* [TASK TO CARRY OUT]
The material below holds a span beginning at the line with "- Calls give" and ending at the line with "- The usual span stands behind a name". Quote that span exactly, both ends included, and only that span.

* [DATASET SECTION]
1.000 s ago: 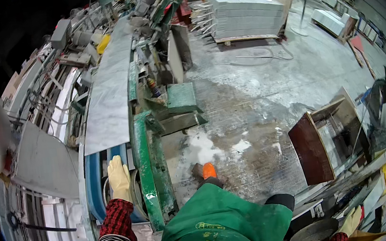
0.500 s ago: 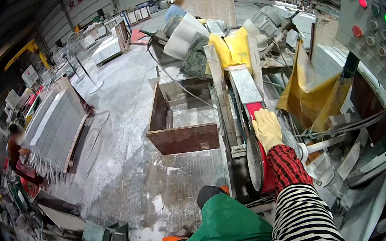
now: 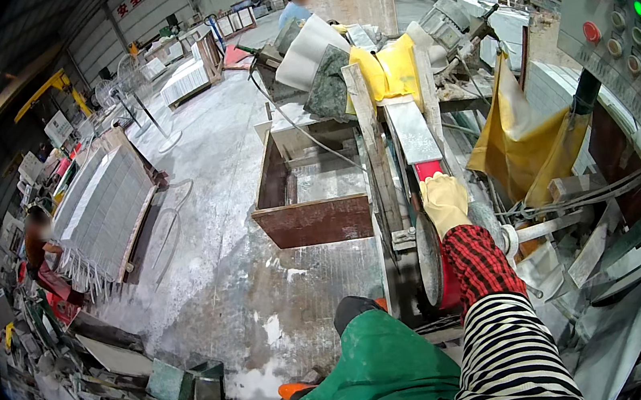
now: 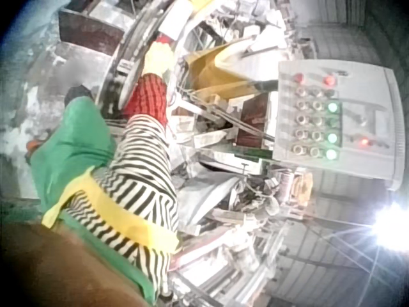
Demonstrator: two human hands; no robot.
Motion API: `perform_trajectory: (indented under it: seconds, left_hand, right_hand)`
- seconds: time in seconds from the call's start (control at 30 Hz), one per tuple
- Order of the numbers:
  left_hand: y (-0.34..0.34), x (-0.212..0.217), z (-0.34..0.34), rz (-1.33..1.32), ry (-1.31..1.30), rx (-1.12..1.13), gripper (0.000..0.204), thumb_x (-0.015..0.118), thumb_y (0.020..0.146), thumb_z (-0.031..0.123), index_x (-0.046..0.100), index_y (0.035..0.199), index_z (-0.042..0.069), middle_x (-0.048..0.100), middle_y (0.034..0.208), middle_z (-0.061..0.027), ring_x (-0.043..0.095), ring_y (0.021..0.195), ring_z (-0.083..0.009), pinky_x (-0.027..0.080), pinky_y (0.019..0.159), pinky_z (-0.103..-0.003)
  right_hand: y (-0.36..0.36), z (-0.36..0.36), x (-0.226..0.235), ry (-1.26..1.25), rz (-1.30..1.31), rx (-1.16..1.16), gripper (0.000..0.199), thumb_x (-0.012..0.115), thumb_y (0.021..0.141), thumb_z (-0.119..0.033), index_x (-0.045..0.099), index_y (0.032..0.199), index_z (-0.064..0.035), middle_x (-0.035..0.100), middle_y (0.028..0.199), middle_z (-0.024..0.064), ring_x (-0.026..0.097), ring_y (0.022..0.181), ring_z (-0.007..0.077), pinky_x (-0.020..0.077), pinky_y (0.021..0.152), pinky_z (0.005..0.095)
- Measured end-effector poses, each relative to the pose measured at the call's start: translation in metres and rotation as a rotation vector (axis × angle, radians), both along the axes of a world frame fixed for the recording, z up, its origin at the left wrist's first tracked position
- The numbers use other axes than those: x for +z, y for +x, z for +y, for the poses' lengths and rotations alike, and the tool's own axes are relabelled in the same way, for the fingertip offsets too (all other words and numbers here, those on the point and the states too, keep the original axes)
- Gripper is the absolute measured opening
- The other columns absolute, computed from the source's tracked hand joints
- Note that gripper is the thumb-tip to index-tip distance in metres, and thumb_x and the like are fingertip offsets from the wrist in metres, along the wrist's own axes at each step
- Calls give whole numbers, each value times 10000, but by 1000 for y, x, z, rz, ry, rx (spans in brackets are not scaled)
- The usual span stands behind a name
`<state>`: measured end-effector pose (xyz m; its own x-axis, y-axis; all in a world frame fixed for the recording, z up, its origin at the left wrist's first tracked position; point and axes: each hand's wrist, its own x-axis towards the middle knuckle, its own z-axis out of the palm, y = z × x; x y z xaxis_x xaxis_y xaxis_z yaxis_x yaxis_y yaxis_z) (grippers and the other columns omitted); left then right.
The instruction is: The person repeatedly picks up rectangular stone tiles from a conveyor belt and rubs their edges against a rotating polishing wheel. The person handles the tiles one at a time, moving them between the conveyor and the polishing machine in a continuous loop.
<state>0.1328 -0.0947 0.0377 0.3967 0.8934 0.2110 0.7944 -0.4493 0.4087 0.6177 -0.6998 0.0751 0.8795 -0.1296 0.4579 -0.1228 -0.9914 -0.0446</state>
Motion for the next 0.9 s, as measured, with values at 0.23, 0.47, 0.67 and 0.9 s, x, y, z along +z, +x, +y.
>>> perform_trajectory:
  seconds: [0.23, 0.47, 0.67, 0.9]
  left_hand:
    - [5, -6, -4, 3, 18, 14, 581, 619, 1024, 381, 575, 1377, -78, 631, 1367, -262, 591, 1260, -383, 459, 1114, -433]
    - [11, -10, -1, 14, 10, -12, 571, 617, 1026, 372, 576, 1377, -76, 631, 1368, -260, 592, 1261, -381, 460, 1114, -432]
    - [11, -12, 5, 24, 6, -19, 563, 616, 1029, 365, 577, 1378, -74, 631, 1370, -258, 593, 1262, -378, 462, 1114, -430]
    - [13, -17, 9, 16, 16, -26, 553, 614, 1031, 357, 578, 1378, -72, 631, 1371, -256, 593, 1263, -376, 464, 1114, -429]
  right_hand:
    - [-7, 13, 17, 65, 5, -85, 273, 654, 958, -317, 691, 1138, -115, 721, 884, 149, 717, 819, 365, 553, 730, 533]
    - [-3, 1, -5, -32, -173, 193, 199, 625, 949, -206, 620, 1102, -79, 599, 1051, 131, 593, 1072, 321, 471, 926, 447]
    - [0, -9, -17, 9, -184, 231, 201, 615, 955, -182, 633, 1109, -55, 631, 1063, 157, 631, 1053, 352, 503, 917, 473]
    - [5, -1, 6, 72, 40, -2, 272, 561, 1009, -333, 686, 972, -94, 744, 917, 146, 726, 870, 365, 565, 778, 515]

* [COMPLETED TASK]
- Calls give whole numbers, each value times 10000, but by 1000 for y, x, z, rz, ry, rx (spans in brackets are not scaled)
- The usual span stands behind a name

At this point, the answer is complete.